Unification can be used to translate from one lexicon to another by means of a ‘transfer dictionary’ of the form:
{[lang1=foo,lang2=bar], [lang1=baz,lang2=qux],…}
I had hoped to use something very similar to perform word selection, for example:
{[class=animal,rank=familia,familia=accipitridae,
category=noun,lexeme=eagle], …}
This correctly selects
[category=noun,lexeme=eagle]
when presented with the input
[class=animal,rank=familia,familia=accipitridae].
Unfortunately it would also select
[category=noun,lexeme=eaglet]
if there were a dictionary entry of the form:
{[class=animal,rank=familia,familia=accipitridae,
maturity=child,category=noun,lexeme=eaglet], …}
because my selection criterion does not specify the required degree of maturity. Similarly, source text that you might expect to select the word ‘vehicle’ would also match ‘hovercraft’ and ‘penny farthing’.
It is possible to circumvent this problem by providing a special symbol ‘none’ that is recognised during the unification process and matches only if its counterpart is unspecified. However, requiring the source text author to use this symbol — possibly several times per FD to exclude different attributes — would be an unreasonable burden, and unification does not (so far as I can tell) provide the means to insert it automatically.
The second issue is how to distinguish between information that:
- need not be expressed, but is provided to assist with word selection, or
- must be expressed, but can be subsumed into another word, or
- must be expressed, as a word in its own right.
For example, suppose there is a requirement to refer to a young, female sheep. In the first case the animal would be described as a ‘lamb’, because that is a more accurate word than ’sheep’ if it is young. The fact that it is female would not be used in English, because (so far as I’m aware) there is no word to express all three concepts together.
In the second case we are saying that ‘young’ and ‘female’ are essential to the meaning of the sentence and must be expressed somehow. The concept ‘young’ is subsumed into the meaning of ‘lamb’, but ‘female’ is not, therefore the output would be ‘female lamb’.
In the third case we are saying that ‘young’ and ‘female’ are so important that they must be expressed as entirely separate words. The output would therefore be ‘young female sheep’. Note that it needs to be a ’sheep’ in this case, because ‘young lamb’ — by encoding the age twice — would imply a very young animal (in much the same was that dark brown is very dark orange).
How to implement this behaviour is a task for another day. My current concern is how to request these different types of behaviour from within the source language. For the current, predicate-based format this is straightforward and I had already reserved two tags for the purpose:
explicit — must be expressed separately
optional — need not be expressed
These would be applicable to both atomic and compound predicates, so (for example) tagging (dark orange) as explicit would prevent the compound as a whole from being merged with anything else, but should not prevent dark and orange from being expressed using the single word ‘brown’.

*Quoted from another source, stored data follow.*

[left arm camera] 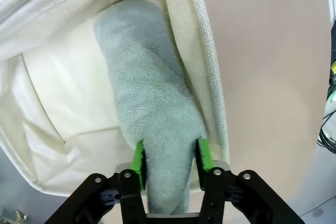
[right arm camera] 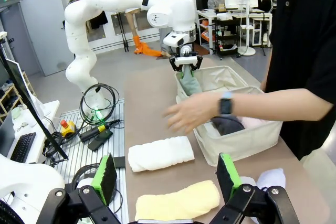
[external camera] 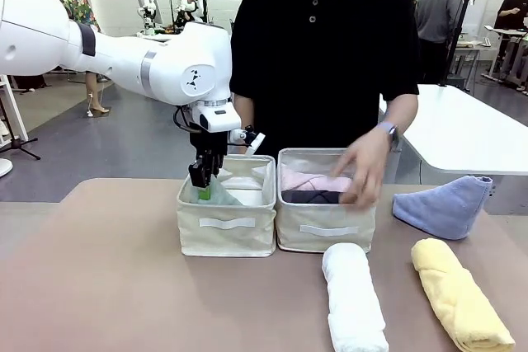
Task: Sort the towels based on their folding style.
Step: Pick up one triangle-folded towel and place it in the left Fabric basket.
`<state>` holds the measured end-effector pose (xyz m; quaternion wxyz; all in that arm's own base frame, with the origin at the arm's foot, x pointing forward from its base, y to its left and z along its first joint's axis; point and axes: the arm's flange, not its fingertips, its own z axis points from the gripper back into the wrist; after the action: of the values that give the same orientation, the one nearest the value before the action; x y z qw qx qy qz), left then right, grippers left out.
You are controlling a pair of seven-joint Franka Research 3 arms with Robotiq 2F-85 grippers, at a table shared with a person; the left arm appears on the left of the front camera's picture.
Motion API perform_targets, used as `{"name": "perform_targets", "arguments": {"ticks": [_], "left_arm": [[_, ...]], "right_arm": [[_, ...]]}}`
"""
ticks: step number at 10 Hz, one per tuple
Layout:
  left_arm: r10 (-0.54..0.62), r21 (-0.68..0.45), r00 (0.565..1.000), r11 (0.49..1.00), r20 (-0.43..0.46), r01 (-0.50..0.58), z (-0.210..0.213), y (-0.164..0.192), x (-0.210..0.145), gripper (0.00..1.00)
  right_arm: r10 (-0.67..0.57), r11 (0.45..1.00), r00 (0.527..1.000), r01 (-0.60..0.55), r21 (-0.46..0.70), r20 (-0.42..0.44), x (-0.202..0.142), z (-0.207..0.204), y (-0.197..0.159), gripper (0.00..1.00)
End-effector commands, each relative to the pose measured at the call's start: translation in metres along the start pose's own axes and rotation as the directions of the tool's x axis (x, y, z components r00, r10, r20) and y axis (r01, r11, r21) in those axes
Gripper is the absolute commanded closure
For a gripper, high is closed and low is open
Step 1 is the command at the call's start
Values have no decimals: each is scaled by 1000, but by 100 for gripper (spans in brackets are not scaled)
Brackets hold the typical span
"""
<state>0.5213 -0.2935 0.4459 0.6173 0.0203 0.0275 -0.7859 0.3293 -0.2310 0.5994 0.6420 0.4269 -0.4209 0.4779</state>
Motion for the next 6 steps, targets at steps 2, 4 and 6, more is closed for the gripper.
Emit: {"name": "perform_targets", "arguments": {"ticks": [2,4,6], "left_arm": [[-4,27,1000,1000,-21,4,-5,-6,-4,1],[-1,21,1000,1000,-24,2,-5,-6,-4,0],[0,16,1000,1000,-27,0,-4,-6,-4,0]], "right_arm": [[9,1000,1000,-9,7,6,0,1,0,0],[9,1000,1000,-9,7,6,0,1,0,0],[9,1000,1000,-9,7,6,0,1,0,0]]}}
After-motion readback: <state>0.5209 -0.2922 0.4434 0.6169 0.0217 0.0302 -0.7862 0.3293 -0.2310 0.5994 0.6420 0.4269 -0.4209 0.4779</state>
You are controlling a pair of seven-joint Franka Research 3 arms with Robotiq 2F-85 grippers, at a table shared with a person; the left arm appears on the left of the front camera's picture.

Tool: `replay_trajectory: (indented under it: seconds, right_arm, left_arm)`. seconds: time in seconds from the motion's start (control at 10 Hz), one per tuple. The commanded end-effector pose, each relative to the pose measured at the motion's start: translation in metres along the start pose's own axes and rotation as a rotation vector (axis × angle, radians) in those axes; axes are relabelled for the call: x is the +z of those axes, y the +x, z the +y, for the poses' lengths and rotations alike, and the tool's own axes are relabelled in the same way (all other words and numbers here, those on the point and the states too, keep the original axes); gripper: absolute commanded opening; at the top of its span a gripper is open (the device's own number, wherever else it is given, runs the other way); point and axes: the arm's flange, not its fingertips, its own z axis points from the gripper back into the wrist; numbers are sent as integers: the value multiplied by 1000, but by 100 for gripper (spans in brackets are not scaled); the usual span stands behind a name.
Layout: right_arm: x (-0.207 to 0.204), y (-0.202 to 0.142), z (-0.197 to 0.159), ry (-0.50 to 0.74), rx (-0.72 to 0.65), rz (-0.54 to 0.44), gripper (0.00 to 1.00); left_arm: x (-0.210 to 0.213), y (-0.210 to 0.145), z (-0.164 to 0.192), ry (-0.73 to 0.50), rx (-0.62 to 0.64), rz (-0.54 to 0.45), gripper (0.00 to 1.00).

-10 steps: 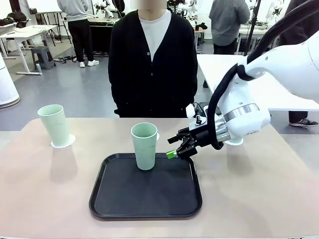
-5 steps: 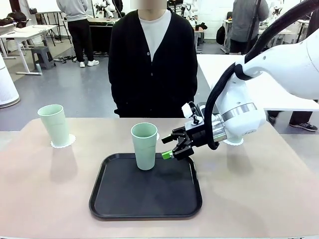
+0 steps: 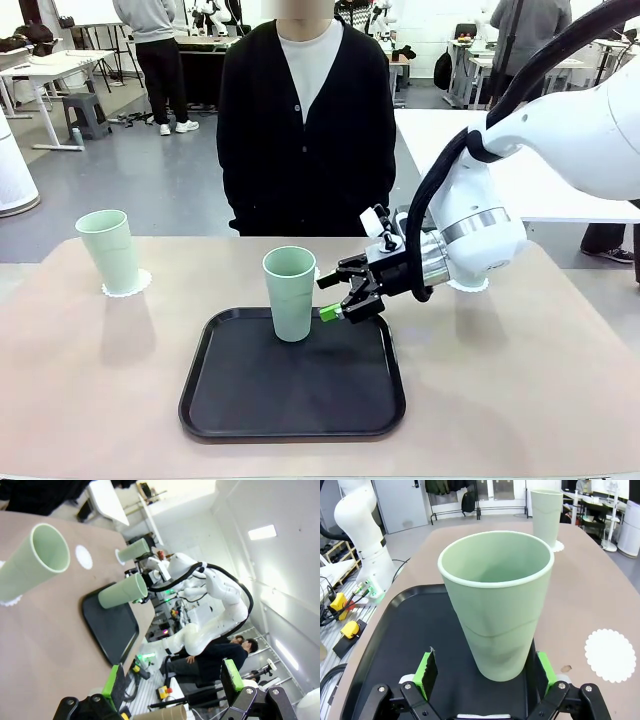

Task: Place coasters on the table and set cups on them.
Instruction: Take one Reusable plastic cup from the Flat Tray and place it on a coaster set by the human.

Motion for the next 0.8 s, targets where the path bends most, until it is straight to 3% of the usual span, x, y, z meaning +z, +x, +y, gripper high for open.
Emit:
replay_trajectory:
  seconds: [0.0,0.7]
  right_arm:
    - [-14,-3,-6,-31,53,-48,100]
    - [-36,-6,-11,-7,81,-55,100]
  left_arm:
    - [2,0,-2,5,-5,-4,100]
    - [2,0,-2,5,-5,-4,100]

A further refinement would be to provide shortcuts to allow these tags to be added more concisely: ‘?’ for optional and some other symbol for explicit. This would allow notation of the form:
(young? female? zoo:species:ovis:ares)
Functional descriptions can be qualified in a very similar manner, but individual features can’t be if their values are atomic: to be able to qualify the value of a feature, that value must itself be a functional description. A more concise approach would be to use atomic-valued features for one of the alternatives and separate FDs for the other two:
- information provided solely by atomic-valued features is optional, whereas
- each item of essential information is placed in a separate FD.
I don’t have any objection to this solution in principle: it is very similar to my existing intent to use predicates for data and tags for metadata. However, despite my efforts above, the resulting source text would still be much more verbose than one based on predicates — so much so that I don’t think I could reasonably ask developers to produce source text in that format. For example:
(young female zoo:species:ovis:ares)
might become something like:
[category=np,
age=[class=maturity,maturity=child],
gender=[class=gender,gender=female],
head=[class=animal,rank=genus,genus=ares]]
It might be possible to shorten this by tweaking the syntax, but there seems little prospect of it improving on the conciseness or readability of the existing predicate-based notation. Since they convey essentially the same information, and since this is an external interface to the translation system which has to be easy to use, I think that makes a strong case for not using functional descriptions in the source text.
That doesn’t mean that there is no role for unification later in the translation process, and if there needs to be a conversion between two different formalisms then word selection would be a convenient point at which to do it.